Figure 3. The Rdh10^m366Asp mutation reduces RA biosynthesis

(a) On top is a representative western blot of N-terminal-FLAG-tagged RDH10 and N-terminal-FLAG-tagged mutant RDH10^m366Asp after transfection of CHO cells. Mutant protein levels were consistently 40% less than wild-type, presumably because of either reduced translation and/or stability. At bottom, CHO cells co-transfected with FLAG-tag WT-RDH10 or FLAG-tagged Mut-RDH10^m366Asp and RALDH2 biosynthesize atRA. Retinol was incubated with transfected cells for 1 hr (n=3 wells assayed independently). Background atRA values produced by cells transfected with empty vectors and RALDH2 were subtracted to provide net pmol RA. Net pmol RA values for RDH10^m366Asp mutant and wild-type RDH10 proteins were normalized to differences in protein levels. A significant difference between wild-type RDH10 and mutant RDH10^m366Asp was found, *p = 0.008. Comparable data were reproduced at least three times under identical conditions. (b) On top is a representative western blot of RDH10 protein from whole wild-type or Rdh10^m366Asp embryos at E10.5 and E13.5. The RDH10 protein migrates at ∼39kDa, as expected. Unlike our in vitro studies, we did not detect any appreciable difference in RDH10 protein levels from whole embryos as a result of the A196V mutation. At bottom, RA levels in whole wild-type and Rdh10^m366Asp embryos at three embryonic stages expressed as pmol/g protein ± SEM. Since morphological defects in Rdh10^m366Asp mutants are first apparent after E10.5, as indicated by hypoplasia of the MNPs, we wanted to assay for differences in RA levels just prior to seeing these initial defects. We also examined subsequent stages (E12.5 and E14.5) to determine whether changes in RA levels persist or recover. Number of embryos analyzed at each embryonic age (wild-type/mutant): E10.5, 11/13; E12.5, 6/4; E14.5, 5/5; *p <0.04. (c) Rdh10 expression at E10.5. Note how closely the expression of Rdh10 overlaps with endogenous RA signaling (d) at E10.5. (d) Sagittal view of whole embryos at E10.5 and E12.5, and E14.5 head, stained for β-galactosidase activity after crossing the Rdh10^m366Asp mutant to a RA-reporter strain (Rossant et al., 1991). Reduced β-galactosidase staining is observed at all stages. See also Figure 4a,b for anterior view of head at E14.5 after β-galactosidase staining.

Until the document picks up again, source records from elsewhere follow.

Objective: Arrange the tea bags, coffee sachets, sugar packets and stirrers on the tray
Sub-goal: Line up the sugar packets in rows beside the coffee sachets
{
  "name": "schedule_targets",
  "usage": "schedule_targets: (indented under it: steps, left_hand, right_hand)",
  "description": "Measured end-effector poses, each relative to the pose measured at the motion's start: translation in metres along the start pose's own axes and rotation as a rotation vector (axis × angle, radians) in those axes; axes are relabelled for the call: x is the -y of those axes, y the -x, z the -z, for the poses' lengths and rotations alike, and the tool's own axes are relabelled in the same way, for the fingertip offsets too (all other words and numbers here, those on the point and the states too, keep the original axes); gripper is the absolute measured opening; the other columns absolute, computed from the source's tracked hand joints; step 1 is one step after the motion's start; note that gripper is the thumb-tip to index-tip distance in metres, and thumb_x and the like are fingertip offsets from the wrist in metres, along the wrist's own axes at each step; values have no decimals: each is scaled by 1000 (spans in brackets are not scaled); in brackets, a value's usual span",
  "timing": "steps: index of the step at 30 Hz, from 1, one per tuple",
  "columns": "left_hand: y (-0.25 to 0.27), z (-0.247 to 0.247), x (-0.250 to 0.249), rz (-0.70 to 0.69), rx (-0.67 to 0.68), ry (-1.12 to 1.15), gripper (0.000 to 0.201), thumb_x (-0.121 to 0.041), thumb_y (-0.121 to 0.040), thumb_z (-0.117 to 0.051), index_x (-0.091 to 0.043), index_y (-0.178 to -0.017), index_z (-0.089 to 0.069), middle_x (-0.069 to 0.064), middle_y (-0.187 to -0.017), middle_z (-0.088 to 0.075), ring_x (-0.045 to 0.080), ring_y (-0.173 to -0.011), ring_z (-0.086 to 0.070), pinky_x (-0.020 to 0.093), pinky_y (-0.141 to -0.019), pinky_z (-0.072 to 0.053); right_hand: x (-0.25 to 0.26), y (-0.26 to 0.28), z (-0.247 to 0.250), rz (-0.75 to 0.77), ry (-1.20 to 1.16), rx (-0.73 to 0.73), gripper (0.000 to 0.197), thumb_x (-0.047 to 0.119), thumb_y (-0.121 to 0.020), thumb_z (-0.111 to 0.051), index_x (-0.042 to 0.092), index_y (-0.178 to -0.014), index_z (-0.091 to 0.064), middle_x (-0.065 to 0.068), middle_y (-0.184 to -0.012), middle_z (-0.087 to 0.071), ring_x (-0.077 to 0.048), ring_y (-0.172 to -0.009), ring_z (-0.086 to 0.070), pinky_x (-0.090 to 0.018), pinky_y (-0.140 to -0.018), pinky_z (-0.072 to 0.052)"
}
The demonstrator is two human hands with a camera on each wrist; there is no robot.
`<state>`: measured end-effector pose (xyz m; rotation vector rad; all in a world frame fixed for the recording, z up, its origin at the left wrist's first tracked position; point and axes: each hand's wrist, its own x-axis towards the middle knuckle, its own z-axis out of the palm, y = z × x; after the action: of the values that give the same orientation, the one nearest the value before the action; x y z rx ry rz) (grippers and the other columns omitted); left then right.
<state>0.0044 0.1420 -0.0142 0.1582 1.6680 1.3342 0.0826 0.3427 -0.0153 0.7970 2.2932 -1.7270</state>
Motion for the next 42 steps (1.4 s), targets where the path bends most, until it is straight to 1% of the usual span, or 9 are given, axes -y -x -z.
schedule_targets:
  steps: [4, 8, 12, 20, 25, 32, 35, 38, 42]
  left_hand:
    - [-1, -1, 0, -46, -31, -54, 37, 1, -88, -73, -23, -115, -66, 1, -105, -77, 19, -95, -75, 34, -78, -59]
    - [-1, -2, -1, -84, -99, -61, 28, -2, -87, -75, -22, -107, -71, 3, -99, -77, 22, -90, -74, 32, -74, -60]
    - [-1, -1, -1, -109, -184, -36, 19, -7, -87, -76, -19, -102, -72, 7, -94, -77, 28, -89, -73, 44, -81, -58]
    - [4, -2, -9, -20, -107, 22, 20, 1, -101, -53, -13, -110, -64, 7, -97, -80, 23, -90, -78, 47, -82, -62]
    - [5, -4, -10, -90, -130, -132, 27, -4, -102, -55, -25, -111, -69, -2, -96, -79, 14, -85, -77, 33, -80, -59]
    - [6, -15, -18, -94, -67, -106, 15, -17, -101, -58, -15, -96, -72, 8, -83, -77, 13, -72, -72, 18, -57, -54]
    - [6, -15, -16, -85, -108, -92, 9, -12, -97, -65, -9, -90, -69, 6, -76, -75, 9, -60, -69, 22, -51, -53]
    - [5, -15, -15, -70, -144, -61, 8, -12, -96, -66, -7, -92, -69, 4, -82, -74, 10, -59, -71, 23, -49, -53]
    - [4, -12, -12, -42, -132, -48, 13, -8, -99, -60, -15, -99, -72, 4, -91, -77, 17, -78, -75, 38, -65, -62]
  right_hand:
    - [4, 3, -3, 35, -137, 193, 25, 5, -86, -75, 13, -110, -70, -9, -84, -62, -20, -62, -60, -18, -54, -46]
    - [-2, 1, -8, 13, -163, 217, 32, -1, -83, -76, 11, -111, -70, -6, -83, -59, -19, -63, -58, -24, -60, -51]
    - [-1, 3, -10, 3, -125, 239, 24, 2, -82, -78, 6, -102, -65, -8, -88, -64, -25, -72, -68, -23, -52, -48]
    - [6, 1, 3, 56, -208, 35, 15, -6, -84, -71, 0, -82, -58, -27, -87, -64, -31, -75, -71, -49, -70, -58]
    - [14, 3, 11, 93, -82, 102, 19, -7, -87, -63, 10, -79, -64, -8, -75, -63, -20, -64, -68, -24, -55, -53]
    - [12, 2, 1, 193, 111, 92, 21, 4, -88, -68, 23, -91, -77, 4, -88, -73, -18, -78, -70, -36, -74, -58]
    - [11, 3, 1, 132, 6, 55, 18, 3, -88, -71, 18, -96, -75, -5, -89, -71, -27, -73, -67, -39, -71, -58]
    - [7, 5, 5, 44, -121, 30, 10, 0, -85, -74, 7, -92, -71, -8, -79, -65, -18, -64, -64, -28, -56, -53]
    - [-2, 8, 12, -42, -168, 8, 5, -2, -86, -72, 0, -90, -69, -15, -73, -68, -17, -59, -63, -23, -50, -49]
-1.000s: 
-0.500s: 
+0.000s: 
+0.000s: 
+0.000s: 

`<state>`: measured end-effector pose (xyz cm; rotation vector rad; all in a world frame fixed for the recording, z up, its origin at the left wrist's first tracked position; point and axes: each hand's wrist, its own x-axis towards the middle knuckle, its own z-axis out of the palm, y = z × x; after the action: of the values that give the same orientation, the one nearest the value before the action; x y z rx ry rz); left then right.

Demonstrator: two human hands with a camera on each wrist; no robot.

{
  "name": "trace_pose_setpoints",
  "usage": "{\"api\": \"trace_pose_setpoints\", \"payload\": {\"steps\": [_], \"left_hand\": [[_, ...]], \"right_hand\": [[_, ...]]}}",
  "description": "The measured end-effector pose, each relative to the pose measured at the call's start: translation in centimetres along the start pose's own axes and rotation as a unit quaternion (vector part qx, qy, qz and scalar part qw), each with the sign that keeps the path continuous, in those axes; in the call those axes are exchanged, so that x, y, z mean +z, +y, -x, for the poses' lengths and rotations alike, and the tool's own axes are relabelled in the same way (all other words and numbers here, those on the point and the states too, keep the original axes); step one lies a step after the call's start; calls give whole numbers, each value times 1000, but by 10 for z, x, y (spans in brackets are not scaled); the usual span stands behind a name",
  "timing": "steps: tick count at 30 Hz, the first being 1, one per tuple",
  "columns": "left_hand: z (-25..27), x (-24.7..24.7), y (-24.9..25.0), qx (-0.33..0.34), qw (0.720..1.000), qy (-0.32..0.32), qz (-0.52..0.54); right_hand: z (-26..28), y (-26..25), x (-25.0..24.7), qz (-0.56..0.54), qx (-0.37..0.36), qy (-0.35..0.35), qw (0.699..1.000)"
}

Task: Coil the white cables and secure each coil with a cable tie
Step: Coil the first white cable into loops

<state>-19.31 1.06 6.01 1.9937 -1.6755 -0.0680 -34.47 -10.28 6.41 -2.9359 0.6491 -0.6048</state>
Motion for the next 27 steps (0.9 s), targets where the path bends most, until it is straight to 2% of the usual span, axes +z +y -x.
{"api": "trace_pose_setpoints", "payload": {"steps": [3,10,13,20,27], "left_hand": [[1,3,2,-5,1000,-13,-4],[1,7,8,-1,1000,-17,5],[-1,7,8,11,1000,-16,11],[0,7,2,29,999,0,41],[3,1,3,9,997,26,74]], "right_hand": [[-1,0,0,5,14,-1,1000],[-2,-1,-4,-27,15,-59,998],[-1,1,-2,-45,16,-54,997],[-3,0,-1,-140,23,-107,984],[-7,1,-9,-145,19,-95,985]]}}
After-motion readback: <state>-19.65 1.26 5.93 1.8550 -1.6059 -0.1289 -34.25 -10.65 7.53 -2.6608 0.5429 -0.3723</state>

Figure 4. Rdh10^m366Asp mutant phenotype is rescued by RA supplementation

(a) Top, anterior view of head shows complete formation of facial midline in wild-type mice at E14.5. Bottom, forelimb and hindlimbs. (b) Rdh10^m366Asp embryos displaying face, brain and limb phenotypes. (c) Rdh10^m366Asp embryos fed a RA supplemented diet. The severe limb and craniofacial defects were rescued to such an extent that they were indistinguishable from wild-type embryos at E14.5. Limb outgrowth and digit patterning were morphologically normal. The midline facial cleft was non-evident as the snout formed normally. In addition, the eyes were the same size as wild-type embryos, and Rdh10^m366Asp mutant embryos no longer had a domed forebrain region.